Congress did address one of its major priorities this year, with the enactment of legislation to combat opioid drug abuse. S. 524, the Comprehensive Addiction and Recovery Act (CARA), was signed into law (Public Law 114-198) on July 22, 2016. This comprehensive law contains a number of provisions to address opioid abuse:
- Modify prescribing and pain management practices:
- To reduce the availability of opioids that could potentially be abused, CARA allows prescriptions for Schedule II drugs to be partially, rather than fully, filled, if requested by the patient or prescribing physician.
- CARA reauthorizes the National All Schedules Prescription Electronic Reporting (NASPER) law to support the development of state electronic prescription drug monitoring programs (PDMPs) and ensure interoperability requirements for state PDMP programs.

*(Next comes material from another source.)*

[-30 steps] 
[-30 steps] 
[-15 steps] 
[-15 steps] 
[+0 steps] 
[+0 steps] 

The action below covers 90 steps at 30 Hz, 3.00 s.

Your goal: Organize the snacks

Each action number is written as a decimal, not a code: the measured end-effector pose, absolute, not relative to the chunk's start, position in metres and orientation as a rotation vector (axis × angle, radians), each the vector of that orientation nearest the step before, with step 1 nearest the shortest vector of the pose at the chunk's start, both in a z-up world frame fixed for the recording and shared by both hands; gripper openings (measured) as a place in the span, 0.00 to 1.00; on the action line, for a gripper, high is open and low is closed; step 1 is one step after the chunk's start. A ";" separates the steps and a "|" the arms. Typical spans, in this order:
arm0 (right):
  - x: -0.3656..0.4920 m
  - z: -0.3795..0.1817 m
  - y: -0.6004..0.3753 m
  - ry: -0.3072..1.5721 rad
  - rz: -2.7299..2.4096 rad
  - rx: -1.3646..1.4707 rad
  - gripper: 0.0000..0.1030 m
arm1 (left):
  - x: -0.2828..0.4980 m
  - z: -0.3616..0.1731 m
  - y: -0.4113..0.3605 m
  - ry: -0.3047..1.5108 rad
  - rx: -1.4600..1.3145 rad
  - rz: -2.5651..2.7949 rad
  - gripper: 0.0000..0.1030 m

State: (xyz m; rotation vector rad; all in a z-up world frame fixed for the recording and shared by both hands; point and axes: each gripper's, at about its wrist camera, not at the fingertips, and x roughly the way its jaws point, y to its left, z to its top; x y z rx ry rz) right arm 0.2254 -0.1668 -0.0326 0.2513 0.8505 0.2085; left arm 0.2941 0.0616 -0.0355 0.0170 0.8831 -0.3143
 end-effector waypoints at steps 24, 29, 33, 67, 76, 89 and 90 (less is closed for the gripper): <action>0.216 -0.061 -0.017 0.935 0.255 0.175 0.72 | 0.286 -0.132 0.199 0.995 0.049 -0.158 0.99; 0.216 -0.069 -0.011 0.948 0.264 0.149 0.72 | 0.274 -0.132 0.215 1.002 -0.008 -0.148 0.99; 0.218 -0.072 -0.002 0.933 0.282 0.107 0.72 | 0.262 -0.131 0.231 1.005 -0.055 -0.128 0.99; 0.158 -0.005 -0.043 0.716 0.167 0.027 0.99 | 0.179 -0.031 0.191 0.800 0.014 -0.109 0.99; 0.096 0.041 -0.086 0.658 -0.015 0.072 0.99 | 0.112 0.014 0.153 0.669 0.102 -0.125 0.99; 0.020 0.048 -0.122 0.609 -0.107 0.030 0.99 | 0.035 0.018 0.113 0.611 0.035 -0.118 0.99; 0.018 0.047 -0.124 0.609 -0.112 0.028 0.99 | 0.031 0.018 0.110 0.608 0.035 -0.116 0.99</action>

- CARA creates a Pain Management Best Practices Inter-Agency Task Force to review and recommend best practices in pain management, and CARA requires the Food and Drug Administration to seek recommendations from an advisory committee prior to approving any new opioid drugs.
- CARA also directs federal agencies to coordinate on expanding or making available disposal sites for unwanted prescription medications.

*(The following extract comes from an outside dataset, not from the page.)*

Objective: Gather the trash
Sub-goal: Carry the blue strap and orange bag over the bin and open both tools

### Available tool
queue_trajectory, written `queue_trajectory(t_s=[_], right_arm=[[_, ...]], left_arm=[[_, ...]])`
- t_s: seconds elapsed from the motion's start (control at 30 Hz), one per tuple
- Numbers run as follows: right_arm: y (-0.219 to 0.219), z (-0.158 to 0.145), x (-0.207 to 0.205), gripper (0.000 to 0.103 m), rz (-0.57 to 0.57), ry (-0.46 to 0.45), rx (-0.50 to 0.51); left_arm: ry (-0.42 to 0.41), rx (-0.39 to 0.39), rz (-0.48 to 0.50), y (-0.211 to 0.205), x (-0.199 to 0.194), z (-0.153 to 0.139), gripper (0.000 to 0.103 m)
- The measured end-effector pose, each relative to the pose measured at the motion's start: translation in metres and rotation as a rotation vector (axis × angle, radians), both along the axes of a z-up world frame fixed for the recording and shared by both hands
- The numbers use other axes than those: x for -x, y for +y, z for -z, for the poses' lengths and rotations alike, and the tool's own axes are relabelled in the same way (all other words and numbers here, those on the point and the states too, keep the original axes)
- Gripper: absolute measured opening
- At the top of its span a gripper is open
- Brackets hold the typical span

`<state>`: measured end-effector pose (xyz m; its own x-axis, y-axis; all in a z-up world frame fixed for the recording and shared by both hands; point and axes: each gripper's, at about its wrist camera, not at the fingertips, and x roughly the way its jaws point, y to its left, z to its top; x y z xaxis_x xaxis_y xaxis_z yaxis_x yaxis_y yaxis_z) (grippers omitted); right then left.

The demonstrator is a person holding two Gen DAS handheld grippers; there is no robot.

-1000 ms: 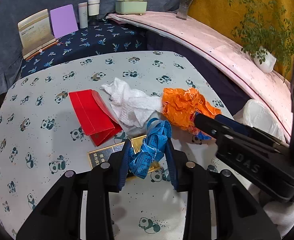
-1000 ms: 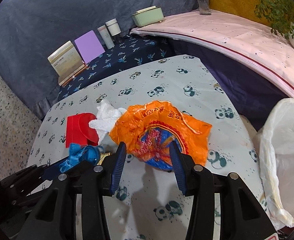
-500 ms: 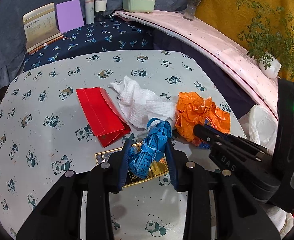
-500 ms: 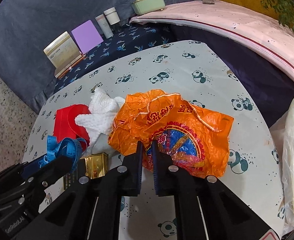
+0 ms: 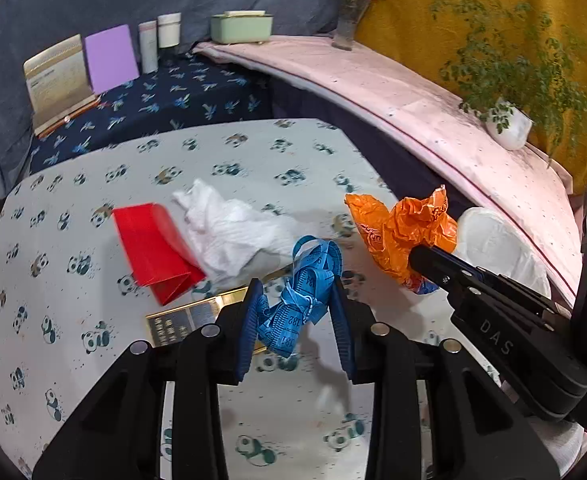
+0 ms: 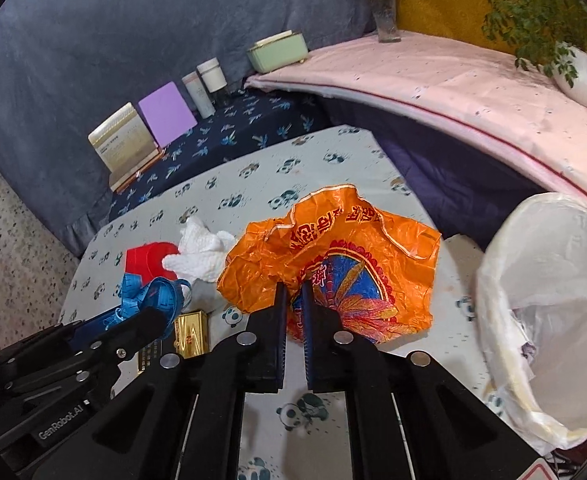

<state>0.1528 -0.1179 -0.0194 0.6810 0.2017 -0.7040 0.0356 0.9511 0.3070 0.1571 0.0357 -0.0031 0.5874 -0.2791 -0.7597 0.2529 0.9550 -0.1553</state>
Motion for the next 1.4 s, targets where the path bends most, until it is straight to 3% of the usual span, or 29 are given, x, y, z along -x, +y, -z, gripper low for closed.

- Create and modify programs to expand access to treatment, including access to overdose reversal drugs or medication-assisted treatment to ease withdrawal symptoms:
- CARA establishes a federal grant program to bolster state systems which permit trained pharmacists to dispense reversal drugs through the use of “standing orders” that do not require an individual-specific prescription. CARA also establishes a federal grant program for qualified health centers and opioid treatment programs, to address opioid overdose treatment.
- CARA requires Medicare Part D plans to develop a drug management program to limit access for beneficiaries who are at risk for abuse. HHS must work with Part D plans to facilitate the creation and implementation of “lock in” programs. HHS is directed to define an at risk beneficiary using clinical guidelines developed in consultation with stakeholders. Specific exemptions are provided for beneficiaries with cancer or other conditions for which certain controlled substances are appropriate, as well as for individuals in hospice care and in long-term care facilities with drug dispensaries contracted by a single pharmacy.
- CARA creates a new Comprehensive Opioid Abuse Grant program to fund grants to state, local, and tribal governments that provide services related to opioid abuse. CARA also creates a grant program for recovery community organizations.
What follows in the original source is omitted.